Work task — Your answer should be the entire listing, printed exactly.

Input —
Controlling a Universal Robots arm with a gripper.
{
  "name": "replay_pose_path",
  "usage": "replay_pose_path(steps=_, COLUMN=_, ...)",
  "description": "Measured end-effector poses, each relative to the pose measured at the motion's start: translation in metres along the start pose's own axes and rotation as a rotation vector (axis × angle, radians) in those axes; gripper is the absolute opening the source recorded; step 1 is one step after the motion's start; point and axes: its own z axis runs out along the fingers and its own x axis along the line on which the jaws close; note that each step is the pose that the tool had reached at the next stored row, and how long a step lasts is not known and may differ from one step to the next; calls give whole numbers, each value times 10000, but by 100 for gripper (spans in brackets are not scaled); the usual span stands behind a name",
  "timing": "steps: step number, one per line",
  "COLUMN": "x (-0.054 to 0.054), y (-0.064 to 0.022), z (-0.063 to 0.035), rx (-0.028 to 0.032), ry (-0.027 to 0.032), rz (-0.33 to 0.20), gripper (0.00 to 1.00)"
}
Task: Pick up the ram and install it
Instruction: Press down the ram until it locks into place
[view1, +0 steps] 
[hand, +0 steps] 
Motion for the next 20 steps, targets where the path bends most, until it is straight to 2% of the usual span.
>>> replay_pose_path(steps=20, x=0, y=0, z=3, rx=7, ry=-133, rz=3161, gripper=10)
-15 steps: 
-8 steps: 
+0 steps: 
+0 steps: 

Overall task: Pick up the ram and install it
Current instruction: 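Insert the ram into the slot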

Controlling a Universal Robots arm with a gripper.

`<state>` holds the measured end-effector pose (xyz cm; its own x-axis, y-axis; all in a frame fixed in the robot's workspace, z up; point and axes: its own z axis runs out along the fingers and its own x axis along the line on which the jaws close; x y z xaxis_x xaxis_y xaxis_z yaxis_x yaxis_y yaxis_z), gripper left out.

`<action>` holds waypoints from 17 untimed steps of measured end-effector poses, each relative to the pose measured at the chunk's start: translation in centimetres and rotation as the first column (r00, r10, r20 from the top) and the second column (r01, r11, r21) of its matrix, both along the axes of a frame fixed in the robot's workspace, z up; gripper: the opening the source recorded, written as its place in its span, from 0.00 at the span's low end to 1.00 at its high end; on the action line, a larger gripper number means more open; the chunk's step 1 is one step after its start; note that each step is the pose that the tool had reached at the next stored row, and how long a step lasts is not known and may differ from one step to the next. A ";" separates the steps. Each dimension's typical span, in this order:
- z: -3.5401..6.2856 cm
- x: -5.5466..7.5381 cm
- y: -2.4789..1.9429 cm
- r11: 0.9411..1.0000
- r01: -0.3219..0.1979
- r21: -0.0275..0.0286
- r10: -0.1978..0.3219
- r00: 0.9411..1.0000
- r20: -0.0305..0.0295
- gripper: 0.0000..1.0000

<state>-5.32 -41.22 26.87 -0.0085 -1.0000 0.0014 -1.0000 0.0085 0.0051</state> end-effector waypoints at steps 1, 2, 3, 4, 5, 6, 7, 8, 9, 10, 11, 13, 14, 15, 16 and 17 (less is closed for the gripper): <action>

Exercise answer —
Controlling a Universal Robots arm with a gripper.
{
  "name": "replay_pose_path",
  "usage": "replay_pose_path(steps=_, COLUMN=_, ...)",
  "description": "Measured end-effector poses, each relative to the pose measured at the motion's start: translation in metres along the start pose's own axes and rotation as a rotation vector (axis × angle, radians) in those axes; gripper is the absolute opening the source recorded; step 1 is one step after the motion's start; point and axes: its own z axis runs out along the fingers and its own x axis along the line on which the jaws close; note that each step is the pose that the tool had reached at the next stored row, and how long a step lasts is not known and may differ from one step to the next; calls give whole numbers, each value times 10000, but by 100 for gripper (spans in brackets are not scaled); the usual span stands behind a name",
  "timing": "steps: step number, one per line",
  "COLUMN": "x (-0.054 to 0.054), y (-0.064 to 0.022), z (-0.063 to 0.035), rx (-0.028 to 0.032), ry (-0.027 to 0.032), rz (-0.33 to 0.20), gripper (0.00 to 1.00)"
}
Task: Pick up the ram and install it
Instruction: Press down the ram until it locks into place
[view1, +0 steps] 
[hand, +0 steps] 
Motion for the next 20 steps, targets where the path bends most, until it is straight to 2% of the usual span.
>>> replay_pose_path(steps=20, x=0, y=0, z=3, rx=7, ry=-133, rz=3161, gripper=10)
-15 steps: 
-8 steps: 
+0 steps: 
+0 steps: 

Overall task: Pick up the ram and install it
Current instruction: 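Insert the ram into the slot
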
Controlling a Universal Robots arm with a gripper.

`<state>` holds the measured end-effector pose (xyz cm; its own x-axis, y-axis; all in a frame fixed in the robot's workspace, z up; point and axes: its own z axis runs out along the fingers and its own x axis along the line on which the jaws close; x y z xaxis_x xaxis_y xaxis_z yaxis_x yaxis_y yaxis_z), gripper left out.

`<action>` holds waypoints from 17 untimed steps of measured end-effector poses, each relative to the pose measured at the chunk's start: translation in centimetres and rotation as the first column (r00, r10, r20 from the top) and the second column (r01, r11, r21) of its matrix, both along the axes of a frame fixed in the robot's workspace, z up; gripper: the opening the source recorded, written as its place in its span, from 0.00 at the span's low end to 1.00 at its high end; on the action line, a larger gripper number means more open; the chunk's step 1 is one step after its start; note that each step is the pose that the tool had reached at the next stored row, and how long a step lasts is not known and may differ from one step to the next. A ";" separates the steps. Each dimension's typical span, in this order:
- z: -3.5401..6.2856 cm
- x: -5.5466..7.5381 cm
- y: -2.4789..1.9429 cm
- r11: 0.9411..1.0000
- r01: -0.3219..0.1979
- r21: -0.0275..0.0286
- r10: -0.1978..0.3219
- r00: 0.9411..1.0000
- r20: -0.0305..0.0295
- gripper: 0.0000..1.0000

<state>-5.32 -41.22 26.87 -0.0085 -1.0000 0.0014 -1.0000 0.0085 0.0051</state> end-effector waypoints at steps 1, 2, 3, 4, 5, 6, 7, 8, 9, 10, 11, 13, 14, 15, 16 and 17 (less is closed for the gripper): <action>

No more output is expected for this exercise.